Chapter 27

THE PROCESS of the absorption of the French into Moscow in a widening circle in all directions did not, till the evening of the 2nd of September, reach the quarter of the town in which Pierre was staying.

After the two last days spent in solitude and exceptional conditions, Pierre was in a condition approaching madness. One haunting idea had complete possession of him. He could not have told how or when it had come to him, but that idea had now such complete possession of him that he remembered nothing in the past, and understood nothing in the present; and everything he saw and heard seemed passing in a dream.

Pierre had left his own house simply to escape from the complicated tangle woven about him by the demands of daily life, which in his condition at that time he was incapable of unravelling. He had gone to Osip Alexyevitch’s house on the pretext of sorting out the books and papers of the deceased. Simply he was in search of a quiet home of rest from the storm of life, and his memories of Osip Alexyevitch were connected in his soul with a whole world of calm, solemn, and eternal ideals, in every way the reverse of the tangled whirl of agitation into which he felt himself being drawn. He was in search of a quiet refuge, and he certainly found it in Osip Alexyevitch’s study. When, in the deathlike stillness of the study, he sat with his elbows on the dusty writing-table of his deceased friend, there passed in calm and significant succession before his mental vision the impressions of the last few days, especially of the battle of Borodino, and of that overwhelming sense of his own pettiness and falsity in comparison with the truth and simplicity and force of that class of men, who were mentally referred to by him as “they.” When Gerasim roused him from his reverie, the idea occurred to Pierre that he would take part in the defence of Moscow by the people, which was, he knew, expected. And with that object he had asked Gerasim to get him a peasant’s coat and a pistol, and had told him that he intended to conceal his name, and to remain in Osip Alexyevitch’s house. Then during the first day of solitude and idleness (Pierre tried several times in vain to fix his attention on the masonic manuscripts) there rose several times vaguely to his mind the idea that had occurred to him in the past of the cabalistic significance of his name in connection with the name of Bonaparte. But the idea that he, l’russe Besuhof, was destined to put an end to the power of the Beast, had as yet only come to him as one of those dreams that flit idly through the brain, leaving no trace behind. When after buying the peasant’s coat, simply with the object of taking part in the defence of Moscow by the people, Pierre had met the Rostovs, and Natasha said to him, “You are staying? Ah, how splendid that is!” the idea had flashed into his mind that it really might be splendid, even if they did take Moscow, for him to remain, and to do what had been fore-told for him to do.
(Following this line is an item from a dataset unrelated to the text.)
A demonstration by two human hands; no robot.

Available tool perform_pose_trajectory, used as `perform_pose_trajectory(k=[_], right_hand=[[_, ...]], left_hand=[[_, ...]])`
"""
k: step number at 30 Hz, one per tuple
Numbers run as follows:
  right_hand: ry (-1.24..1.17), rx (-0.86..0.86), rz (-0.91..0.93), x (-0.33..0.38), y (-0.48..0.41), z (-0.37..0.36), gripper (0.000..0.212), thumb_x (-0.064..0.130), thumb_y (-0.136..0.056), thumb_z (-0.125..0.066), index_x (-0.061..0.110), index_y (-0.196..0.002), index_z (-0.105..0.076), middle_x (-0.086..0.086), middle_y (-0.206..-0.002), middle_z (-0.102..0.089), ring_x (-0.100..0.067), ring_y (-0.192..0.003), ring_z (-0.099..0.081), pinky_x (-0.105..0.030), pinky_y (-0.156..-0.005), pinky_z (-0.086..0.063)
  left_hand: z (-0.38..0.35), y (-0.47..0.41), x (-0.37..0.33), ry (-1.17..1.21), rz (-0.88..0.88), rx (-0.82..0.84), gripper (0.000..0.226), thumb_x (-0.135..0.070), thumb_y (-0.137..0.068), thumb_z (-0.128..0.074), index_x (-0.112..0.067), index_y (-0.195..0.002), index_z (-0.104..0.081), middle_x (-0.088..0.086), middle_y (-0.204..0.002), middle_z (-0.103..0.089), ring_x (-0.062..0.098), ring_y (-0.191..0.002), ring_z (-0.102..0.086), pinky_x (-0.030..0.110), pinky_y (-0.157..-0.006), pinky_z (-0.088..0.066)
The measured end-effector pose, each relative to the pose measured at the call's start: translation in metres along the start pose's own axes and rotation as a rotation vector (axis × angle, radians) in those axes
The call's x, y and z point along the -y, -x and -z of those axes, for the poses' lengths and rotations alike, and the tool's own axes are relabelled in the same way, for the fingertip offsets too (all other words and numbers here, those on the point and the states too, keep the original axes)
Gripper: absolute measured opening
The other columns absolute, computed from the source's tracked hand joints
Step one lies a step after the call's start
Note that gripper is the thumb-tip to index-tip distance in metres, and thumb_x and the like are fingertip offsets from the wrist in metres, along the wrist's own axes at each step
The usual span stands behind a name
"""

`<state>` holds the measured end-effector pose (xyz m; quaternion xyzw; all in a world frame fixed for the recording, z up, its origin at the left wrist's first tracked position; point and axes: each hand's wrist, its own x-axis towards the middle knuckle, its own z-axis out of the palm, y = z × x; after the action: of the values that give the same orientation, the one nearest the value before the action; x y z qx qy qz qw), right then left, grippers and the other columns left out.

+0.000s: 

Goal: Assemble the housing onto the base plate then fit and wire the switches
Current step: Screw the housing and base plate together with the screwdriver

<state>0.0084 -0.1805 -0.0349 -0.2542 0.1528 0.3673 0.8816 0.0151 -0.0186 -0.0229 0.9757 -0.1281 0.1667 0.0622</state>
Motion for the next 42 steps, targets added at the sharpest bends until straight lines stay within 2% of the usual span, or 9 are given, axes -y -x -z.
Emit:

Pierre knew all the details of the German student’s attempt on Napoleon’s life at Vienna in 1809, and knew that that student had been shot. And the danger to which he would be exposing his own life in carrying out his design excited him even more violently.

Two equally powerful feelings drew Pierre irresistibly to his design. The first was the craving for sacrifice and suffering through the sense of the common calamity, the feeling that had impelled him to go to Mozhaisk on the 25th, and to place himself in the very thick of the battle, and now to run away from his own house, to give up his accustomed luxury and comfort, to sleep without undressing on a hard sofa, and to eat the same food as Gerasim. The other was that vague and exclusively Russian feeling of contempt for everything conventional, artificial, human, for everything that is regarded by the majority of men as the highest good in the world. Pierre had for the first time experienced that strange and fascinating feeling in the Slobodsky palace, when he suddenly felt that wealth and power and life, all that men build up and guard with such effort, is only worth anything through the joy with which it can all be cast away.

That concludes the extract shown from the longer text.